PBS Newshour: Seeking solace in poetry after a mass shooting

Read it here.

The shooting by a white supremacist at Charleston’s Emanuel AME Church in June 2015 was a wakeup call for poet Marcus Amaker. The gunman killed Rev. Clementa Pickney and eight parishioners during a Bible study in the basement.

“I think that for a long time a lot of people my age thought racism was not really this tangible thing. But then when this happened at the church, it really became the most real thing that we’ve ever experienced,” said Amaker.

Marjory Wentworth, also a poet, said she fell to the ground and sobbed when she heard of the tragedy. “I don’t think anyone is ever going to get over it here,” she said. “It’s part of our history now.”

At first glance, the two couldn’t seem more different. Wentworth is a high-energy, middle-aged white woman, who lived in Massachusetts and New York before moving to South Carolina 27 years ago.

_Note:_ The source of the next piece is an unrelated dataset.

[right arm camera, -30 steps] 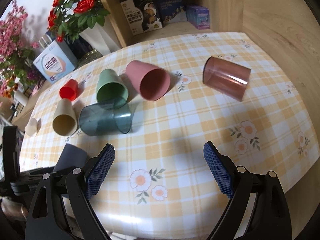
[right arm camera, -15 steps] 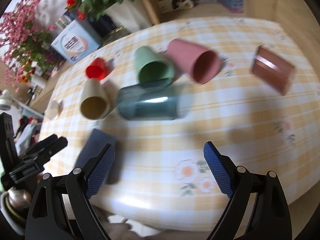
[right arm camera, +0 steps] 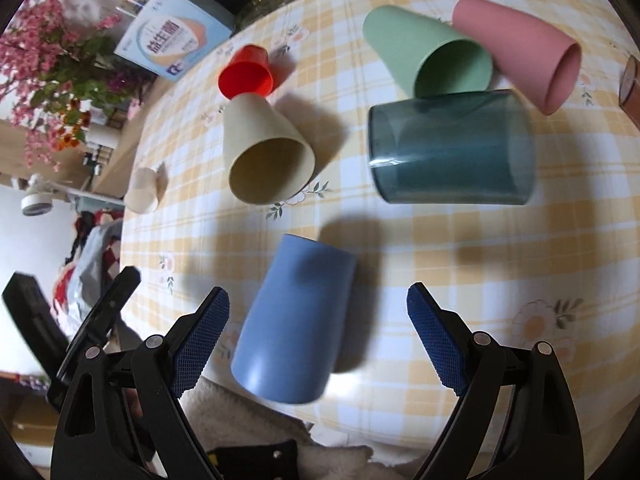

Amaker is a young African-American graphic artist and web designer with long braids, a broad smile and easy going manner. He grew up an Air Force kid, living all over the world before coming to Charleston in 2003.

The two met more than 10 years ago at a poetry reading in the city. Now, Wentworth says, Amaker is one of her closest friends. “We talk several times a week. He designed my website and we often perform together.”

“I don’t think anyone is ever going to get over it here. It’s part of our history now.”

They even collaborated on a poem, after incoming Mayor John Tecklenburg commissioned one for his inauguration last January. The result was “Re-imagining History” which tells of Charleston’s complicated history of slavery and race relations.

The final stanza recalls the tragedy of the shooting.

This year, we’ve done laps around despair;
and we’ve grown tired of running in circles
so we stepped off the track and began to walk.
As the earth shifted beneath our feet,
we moved forward together. Our hearts
unhinged, guide us toward a city
remade by love, into a future
that our past could never have imagined,
beginning today.

Both poets were immediately contacted by local media to write poems in response to the shooting. Wentworth had just two days to compose the poem “Holy City” — the nickname for this community with over 400 churches.

“The time for small talk is over. If we don’t change after this, then what is going to change us?”“I wanted the poem to feel like a prayer. I wanted it to be something that everybody could read and relate to somehow,” Wentworth said. The poem was published on a full page in the Sunday edition of the Post and Courier.
Amaker wrote his poem “Black Cloth” for the weekly City Paper. He said he wanted it to be a tribute to the nine victims, but also wanted it as a wakeup call.

“For me, it feels like the time for small talk is over. If we don’t change after this, then what is going to change us?” Amaker asks.

In the days and weeks that followed, poets from the community and around the country began sending poems to Wentworth and Amaker. In response, the two created a website for the poetry and eventually hope to publish a book.

“In a time of crisis, poetry is a great way to find the language for something that people don’t have. People crave some way of articulating what they’re feeling. And that’s what poetry does,” says Wentworth.